Telefonda tiz bir hanım sesi;
- Nokta Nokta Banktan arıyorum, efem Bankamıza ait çok avantajlı kredi kartı, adresinize gönderilmiş, ancak adreste bulunamadığınız için iade edilmiş bulunmaktadır. Lütfen bu çok avantajlı kredi kartımızı size ulaştırabileceğimiz adresinizi verir misiniz?.. Ayrıca konuşmalarımız hizmet kalitesi amacıyla kaydedilmektedir, efem
- Ama hanımefendi, sizin Nokta Nokta Bankınızda benim herhangi bir hesabım yok
Kız, sözü dudağımızın aralığında kesiyor ve devam ediyor;
- Güvenliğiniz için annenizin kızlık soyadının ilk iki harfini söyler misiniz?.
- Hanımefendi benim bankanızla hiçbir ilişkim yok.
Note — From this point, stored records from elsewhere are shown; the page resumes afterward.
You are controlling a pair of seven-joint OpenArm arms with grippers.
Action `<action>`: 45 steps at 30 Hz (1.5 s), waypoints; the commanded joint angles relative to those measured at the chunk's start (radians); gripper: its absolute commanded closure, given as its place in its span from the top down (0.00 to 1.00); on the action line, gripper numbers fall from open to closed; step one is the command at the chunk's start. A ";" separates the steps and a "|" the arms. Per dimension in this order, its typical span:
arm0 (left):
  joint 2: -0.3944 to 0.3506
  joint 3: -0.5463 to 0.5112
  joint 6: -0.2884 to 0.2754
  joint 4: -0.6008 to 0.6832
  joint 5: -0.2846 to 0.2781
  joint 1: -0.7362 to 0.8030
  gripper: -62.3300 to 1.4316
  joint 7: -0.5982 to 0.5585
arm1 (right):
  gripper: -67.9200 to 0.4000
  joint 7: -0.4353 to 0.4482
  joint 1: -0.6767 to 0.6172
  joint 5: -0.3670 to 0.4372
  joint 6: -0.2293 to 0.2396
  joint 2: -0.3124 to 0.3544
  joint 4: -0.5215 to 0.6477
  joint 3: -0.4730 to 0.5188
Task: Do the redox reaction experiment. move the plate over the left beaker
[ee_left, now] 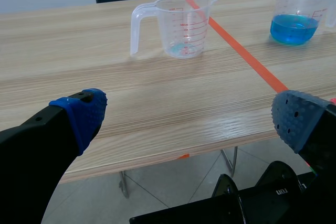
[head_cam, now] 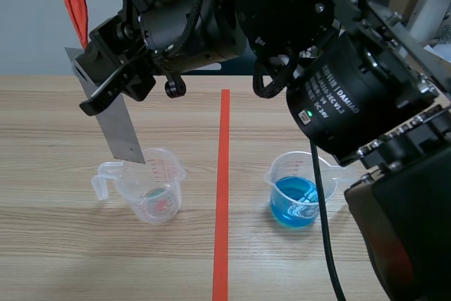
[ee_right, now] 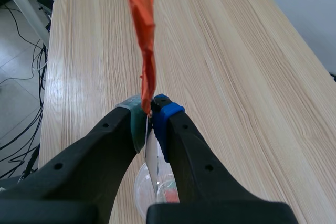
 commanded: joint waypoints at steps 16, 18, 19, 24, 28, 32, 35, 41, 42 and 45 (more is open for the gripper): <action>0.002 0.001 -0.003 0.085 0.017 -0.036 1.00 -0.046 | 0.01 0.014 0.023 0.013 0.000 -0.005 0.018 0.005; 0.002 0.001 -0.003 0.095 0.017 -0.035 1.00 -0.046 | 0.01 0.014 0.023 0.013 0.000 -0.005 0.018 0.005; 0.002 0.001 -0.003 0.097 0.017 -0.035 1.00 -0.046 | 0.02 0.014 0.023 0.013 0.000 -0.005 0.018 0.005; 0.002 0.001 -0.003 0.103 0.017 -0.035 1.00 -0.046 | 0.01 0.014 0.023 0.011 0.000 -0.005 0.018 0.005; 0.002 0.001 -0.005 0.103 0.017 -0.035 1.00 -0.046 | 0.01 0.014 0.023 0.011 0.000 -0.005 0.018 0.005; 0.002 0.001 -0.006 0.103 0.017 -0.035 1.00 -0.046 | 0.01 0.014 0.023 0.011 0.000 -0.005 0.018 0.005; 0.002 0.001 -0.009 0.103 0.017 -0.035 1.00 -0.046 | 0.01 0.014 0.023 0.011 0.000 -0.005 0.018 0.005; 0.002 0.001 -0.033 0.103 0.016 -0.036 1.00 -0.046 | 0.01 0.014 0.023 0.011 0.000 -0.005 0.018 0.005; 0.002 0.001 -0.033 0.103 0.016 -0.036 1.00 -0.046 | 0.01 0.014 0.023 0.011 0.000 -0.005 0.018 0.005; 0.002 0.001 -0.033 0.103 0.016 -0.036 1.00 -0.046 | 0.02 0.014 0.023 0.011 0.000 -0.005 0.018 0.005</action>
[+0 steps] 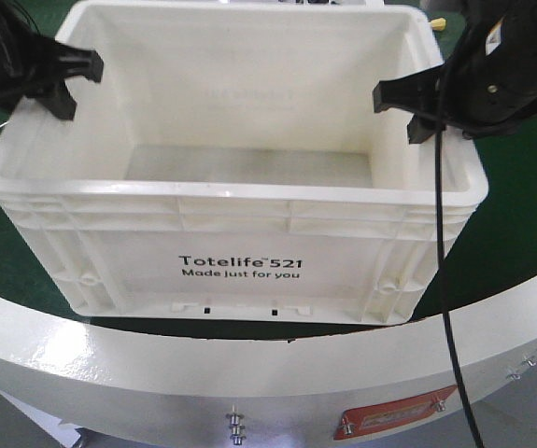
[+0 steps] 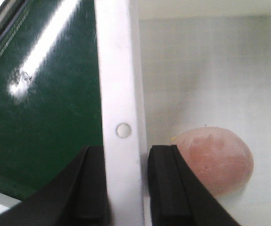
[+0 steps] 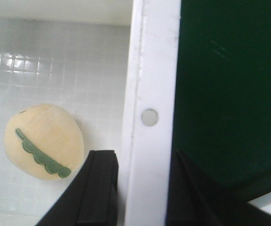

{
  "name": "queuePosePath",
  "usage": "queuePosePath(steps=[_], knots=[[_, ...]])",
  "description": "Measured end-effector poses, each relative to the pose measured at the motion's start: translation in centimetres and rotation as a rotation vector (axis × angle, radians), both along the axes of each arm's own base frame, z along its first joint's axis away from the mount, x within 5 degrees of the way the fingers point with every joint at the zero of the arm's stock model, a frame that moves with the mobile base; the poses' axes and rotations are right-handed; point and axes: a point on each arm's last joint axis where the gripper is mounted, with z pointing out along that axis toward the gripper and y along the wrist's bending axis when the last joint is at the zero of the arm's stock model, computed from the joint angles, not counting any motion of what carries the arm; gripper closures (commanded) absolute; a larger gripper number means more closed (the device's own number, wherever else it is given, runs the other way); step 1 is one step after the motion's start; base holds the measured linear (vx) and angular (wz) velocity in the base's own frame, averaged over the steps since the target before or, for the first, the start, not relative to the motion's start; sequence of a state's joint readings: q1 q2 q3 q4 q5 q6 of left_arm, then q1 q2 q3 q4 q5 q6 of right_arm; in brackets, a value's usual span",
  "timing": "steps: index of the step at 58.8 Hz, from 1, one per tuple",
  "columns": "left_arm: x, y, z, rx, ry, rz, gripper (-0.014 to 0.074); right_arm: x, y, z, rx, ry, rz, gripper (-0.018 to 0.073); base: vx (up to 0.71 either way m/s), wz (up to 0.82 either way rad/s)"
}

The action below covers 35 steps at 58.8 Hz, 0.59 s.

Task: Place moving items into box and shelve
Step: 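Clamp both rims and lift the tote off the conveyor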

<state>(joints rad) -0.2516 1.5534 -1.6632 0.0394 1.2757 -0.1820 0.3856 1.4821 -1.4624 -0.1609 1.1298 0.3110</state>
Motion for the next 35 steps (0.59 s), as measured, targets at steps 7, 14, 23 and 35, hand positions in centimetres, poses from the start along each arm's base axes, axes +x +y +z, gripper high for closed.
queuePosePath(steps=[7,14,23,35], knots=[[-1.4,0.3,1.9,-0.014,-0.063,-0.007,0.0459,-1.0,-0.4,1.4,0.018,-0.045,0.001,0.0453,0.00,0.00],[-3.1,0.4,3.0,-0.023,-0.130,-0.020,0.0459,-2.2,-0.4,2.5,0.015,-0.087,0.017,0.0453,0.00,0.00],[-5.8,0.1,3.2,-0.011,-0.200,-0.055,0.0459,-4.2,-0.1,3.3,-0.014,-0.115,0.026,0.0453,0.00,0.00],[-9.6,0.2,2.3,-0.017,-0.233,-0.064,0.0456,-7.1,0.1,3.4,-0.042,-0.155,0.034,0.0451,0.00,0.00]])
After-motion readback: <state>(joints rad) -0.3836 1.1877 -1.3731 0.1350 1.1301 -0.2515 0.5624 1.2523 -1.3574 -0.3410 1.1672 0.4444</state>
Kredi kartı başvurum da yok.
- Efendim bu avantalı kartımızı bir deneyin, lütfen. Çok karlı çıkacaksınız.
- İstemiyorum kardeşim, istemiyorum. İs-te-mi-yo-rum!..
- Yardımcı olabileceğim başka bir konu var mı?
- Yok, hayır yok Kesinlikle Y-O-K!...
Te-Ve ekranında bir başka kız haberleri okuyor;
- Zonguldak Maden İşletmeciliği 3.000 yeni maden işçisi alacağını açıklayınca talep, 37.000 kişiye ulaştı. İş talebinde bulunanların önemli bir kısmı üniversite mezunu Yapılan fiziki testlerde, başvuru sahiplerine 25 kilo ağırlığında ve 4 metre boyunda kalın kalaslar taşıttılar; insanların dayanıklılıklarını ölçtüler. Bu testleri başarıyla geçen 20.000 kişi ise, sonunda kura ile elenerek, işe alınacak 300 kişi belirlendi. Dünyanın en ağır iş kolu olan maden işçiliği Falan!
Ekrandan ister istemez çeviriyorum bakışlarımı
Gazetedeki bir küçük habere ilişiyor bakışlarım.
Haber şu:
- Bir önceki yıla oranla kredi kartı aracılığı ile yapılan harcamalar % 45 arttı.
Kredi kartlarının alış-verişte değil, daha çok nakit çekim aracı olarak kullanıldığını ortaya çıktı.
2012 yılında kredi kartı sayısı bir önceki yıla oranla yüzde 35 arttı.
Evet Bu rakamlar ülkemizde yaşanan trajedinin en açık göstergelerini sergilemektedir.
Bankalar, kredi kartlarını sorumsuzca yaygınlaştırmakta...
İşsizlik baş döndürücü bir hızla artmakta
Ve biçare insanlar bir kredi kartının borcunu, ötekinin limiti ile ödeyerek, yaşadıklarını sanmaktadırlar.
Hükümet ise, banka patronlarından sermayelerini artırmalarını talep etmekte ve yeni sermaye girişlerinin sorgulanmayacağını, [daha açık bir ifade ile] kara-paranın serbestçe ülkeye sokulmasına izin verildiğini açıklamaktadır.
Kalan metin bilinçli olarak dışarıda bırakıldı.